The options for the normalization method, for the choice between viability and inhibition, for the p-value of the outliers are the same as already seen. In addition, it is also possible to change the name of the drugs directly from the interface.
The first plot shows a matrix with the average of the replicates present in the source file for each dose combination and there is the usual button to download it. Below then we have two tabs, one for the plots relating to the individual drugs and the other for the combination.
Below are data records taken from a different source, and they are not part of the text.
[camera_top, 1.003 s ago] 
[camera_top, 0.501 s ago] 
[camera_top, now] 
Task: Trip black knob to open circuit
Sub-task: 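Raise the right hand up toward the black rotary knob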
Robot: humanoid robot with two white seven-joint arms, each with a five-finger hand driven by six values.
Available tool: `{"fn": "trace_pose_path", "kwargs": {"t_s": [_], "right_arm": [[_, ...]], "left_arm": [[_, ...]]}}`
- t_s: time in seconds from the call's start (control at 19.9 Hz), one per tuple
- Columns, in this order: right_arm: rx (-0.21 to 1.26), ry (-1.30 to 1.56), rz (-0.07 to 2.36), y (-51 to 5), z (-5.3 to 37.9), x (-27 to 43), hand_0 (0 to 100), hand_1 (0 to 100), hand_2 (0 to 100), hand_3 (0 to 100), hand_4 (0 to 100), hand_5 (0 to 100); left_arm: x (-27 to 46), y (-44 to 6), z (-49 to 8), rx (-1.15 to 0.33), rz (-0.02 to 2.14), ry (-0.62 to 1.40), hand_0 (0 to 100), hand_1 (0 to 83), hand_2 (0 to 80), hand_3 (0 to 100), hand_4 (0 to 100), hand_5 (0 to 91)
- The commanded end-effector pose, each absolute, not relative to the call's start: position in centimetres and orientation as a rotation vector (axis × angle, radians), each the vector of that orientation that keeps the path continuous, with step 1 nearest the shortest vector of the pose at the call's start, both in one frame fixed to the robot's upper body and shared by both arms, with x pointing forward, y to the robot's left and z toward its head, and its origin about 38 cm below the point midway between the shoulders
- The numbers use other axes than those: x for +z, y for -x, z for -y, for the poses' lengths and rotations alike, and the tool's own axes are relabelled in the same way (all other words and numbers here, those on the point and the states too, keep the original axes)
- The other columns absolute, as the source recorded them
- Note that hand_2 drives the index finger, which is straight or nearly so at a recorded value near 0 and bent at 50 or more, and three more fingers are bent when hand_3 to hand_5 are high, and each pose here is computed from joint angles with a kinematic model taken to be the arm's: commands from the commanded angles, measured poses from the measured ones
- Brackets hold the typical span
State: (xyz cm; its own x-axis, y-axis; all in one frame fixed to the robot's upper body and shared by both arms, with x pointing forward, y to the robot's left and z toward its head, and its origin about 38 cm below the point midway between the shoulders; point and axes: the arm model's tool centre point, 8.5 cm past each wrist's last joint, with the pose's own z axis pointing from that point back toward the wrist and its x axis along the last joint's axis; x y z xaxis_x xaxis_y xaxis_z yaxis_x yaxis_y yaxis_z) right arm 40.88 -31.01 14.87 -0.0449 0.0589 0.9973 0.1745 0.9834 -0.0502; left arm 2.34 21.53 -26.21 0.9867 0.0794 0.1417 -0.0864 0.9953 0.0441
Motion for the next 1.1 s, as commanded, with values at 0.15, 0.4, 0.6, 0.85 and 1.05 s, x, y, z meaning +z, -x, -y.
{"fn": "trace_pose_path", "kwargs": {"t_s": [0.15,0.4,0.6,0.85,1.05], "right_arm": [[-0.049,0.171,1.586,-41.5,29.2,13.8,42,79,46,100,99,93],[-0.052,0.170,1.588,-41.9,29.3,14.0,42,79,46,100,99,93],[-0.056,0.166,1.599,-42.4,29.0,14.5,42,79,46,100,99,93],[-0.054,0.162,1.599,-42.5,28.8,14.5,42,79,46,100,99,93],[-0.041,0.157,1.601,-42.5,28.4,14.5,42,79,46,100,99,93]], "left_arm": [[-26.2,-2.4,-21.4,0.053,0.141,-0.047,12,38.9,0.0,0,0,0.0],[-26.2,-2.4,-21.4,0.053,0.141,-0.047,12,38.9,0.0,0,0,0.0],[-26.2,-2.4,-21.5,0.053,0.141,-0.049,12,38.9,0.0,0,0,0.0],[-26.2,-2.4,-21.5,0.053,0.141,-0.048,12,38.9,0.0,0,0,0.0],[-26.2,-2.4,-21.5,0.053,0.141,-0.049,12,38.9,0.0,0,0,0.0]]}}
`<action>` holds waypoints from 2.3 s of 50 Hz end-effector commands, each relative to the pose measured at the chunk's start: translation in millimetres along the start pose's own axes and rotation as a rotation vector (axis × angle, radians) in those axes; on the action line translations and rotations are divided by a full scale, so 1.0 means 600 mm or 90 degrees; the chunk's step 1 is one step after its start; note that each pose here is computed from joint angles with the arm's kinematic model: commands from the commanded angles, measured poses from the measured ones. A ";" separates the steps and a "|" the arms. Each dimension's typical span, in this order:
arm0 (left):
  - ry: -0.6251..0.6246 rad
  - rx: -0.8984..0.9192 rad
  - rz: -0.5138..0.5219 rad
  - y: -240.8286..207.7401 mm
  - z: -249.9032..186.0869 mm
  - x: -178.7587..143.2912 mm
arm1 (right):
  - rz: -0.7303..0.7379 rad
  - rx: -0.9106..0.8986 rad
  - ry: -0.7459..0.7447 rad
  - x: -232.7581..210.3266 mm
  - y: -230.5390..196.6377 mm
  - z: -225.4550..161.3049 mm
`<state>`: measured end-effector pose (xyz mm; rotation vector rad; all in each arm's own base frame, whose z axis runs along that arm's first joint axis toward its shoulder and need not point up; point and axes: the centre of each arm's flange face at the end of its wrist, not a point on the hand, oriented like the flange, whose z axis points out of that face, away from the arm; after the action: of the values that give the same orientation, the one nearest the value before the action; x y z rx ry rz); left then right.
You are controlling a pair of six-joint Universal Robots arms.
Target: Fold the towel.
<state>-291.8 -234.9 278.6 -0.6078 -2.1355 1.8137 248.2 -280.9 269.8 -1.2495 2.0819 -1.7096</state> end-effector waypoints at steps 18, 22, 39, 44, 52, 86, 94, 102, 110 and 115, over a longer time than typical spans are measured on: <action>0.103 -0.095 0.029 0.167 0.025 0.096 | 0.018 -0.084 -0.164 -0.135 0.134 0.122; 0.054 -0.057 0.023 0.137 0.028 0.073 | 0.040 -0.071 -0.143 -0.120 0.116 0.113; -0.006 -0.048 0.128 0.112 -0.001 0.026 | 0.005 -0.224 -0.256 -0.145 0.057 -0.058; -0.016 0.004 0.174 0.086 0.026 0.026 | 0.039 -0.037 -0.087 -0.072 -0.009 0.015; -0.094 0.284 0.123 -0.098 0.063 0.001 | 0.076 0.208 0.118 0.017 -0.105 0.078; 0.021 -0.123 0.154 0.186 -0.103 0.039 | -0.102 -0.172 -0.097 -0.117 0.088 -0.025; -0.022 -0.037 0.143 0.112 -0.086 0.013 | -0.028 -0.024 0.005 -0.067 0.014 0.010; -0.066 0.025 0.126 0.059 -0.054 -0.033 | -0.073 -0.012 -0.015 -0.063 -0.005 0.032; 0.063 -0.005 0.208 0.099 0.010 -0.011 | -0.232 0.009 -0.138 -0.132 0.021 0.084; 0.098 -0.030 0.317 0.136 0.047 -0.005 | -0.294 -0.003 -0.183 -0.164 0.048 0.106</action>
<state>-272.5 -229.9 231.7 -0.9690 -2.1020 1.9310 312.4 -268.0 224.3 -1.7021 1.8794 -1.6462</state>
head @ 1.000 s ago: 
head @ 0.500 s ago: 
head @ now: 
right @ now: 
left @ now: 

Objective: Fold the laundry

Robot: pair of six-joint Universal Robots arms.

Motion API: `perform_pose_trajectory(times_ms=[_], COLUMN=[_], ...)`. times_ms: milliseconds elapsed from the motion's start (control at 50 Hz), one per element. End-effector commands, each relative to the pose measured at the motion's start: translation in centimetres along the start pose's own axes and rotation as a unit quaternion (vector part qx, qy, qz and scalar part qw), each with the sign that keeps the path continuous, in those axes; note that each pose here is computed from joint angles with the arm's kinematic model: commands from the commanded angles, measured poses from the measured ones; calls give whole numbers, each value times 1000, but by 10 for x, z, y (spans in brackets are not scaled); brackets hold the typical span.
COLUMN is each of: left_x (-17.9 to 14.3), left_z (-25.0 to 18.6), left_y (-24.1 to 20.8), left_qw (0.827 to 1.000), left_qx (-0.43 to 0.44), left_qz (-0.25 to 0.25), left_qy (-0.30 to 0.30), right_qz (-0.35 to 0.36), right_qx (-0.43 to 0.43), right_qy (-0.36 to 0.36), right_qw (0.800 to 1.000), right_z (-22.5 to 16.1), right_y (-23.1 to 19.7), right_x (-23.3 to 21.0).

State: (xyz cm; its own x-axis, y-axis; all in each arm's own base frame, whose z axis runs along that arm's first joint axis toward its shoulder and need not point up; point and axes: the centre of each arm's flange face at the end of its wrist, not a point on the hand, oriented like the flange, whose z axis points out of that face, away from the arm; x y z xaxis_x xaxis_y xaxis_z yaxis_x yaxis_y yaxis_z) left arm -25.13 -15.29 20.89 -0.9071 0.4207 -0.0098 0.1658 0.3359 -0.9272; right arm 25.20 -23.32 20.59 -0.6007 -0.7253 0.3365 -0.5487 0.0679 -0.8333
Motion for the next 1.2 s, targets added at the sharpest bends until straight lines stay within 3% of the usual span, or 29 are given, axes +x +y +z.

In the first tab we have the plots for the dose-response curve of the two drugs under examination and the representation of all five models. This is the same plot also seen in the “Single Drug” tab. In this case also, the R2 value is calculated for each of the five models and in both drugs. The results are shown in the last plot, in which there are the points of intersection of the R2 for one drug and the other. The points that are most located at the top right are those with the most suitable model for the data under examination. This way we can choose the right model for our experiment.
In the second tab it is possible to choose the model for the combination index from five different options: Response Additivity model, Highest Single Agent (HSA) model, Bliss Independence model, Loewe Additivity model and Zero Interaction Potency (ZIP) model. By selecting the different models from the drop-down menu, the corresponding formula will appear in the panel. In the case of the Loewe Additivity model and ZIP model, since they use an Effect-Based Strategy, it is also necessary to choose the model for the dose-response curve.
The next table shows the two R2 values for the five models, the same ones also present in the previous plot. The two plots below show the values of the combination index for each combination of doses under examination based on the models chosen; blue represents synergy, red antagonism and black additivity. These are two different representations of the same results: in the first case there are dots with dimensions proportional to the strength of synergy or antagonism, while in the second case we have a matrix with colors of intensity proportional to the values of combination index reported within the cells. You can then browse through the various models to see how the results vary for the same data. Finally, you can download the single plots or the report with all the plots.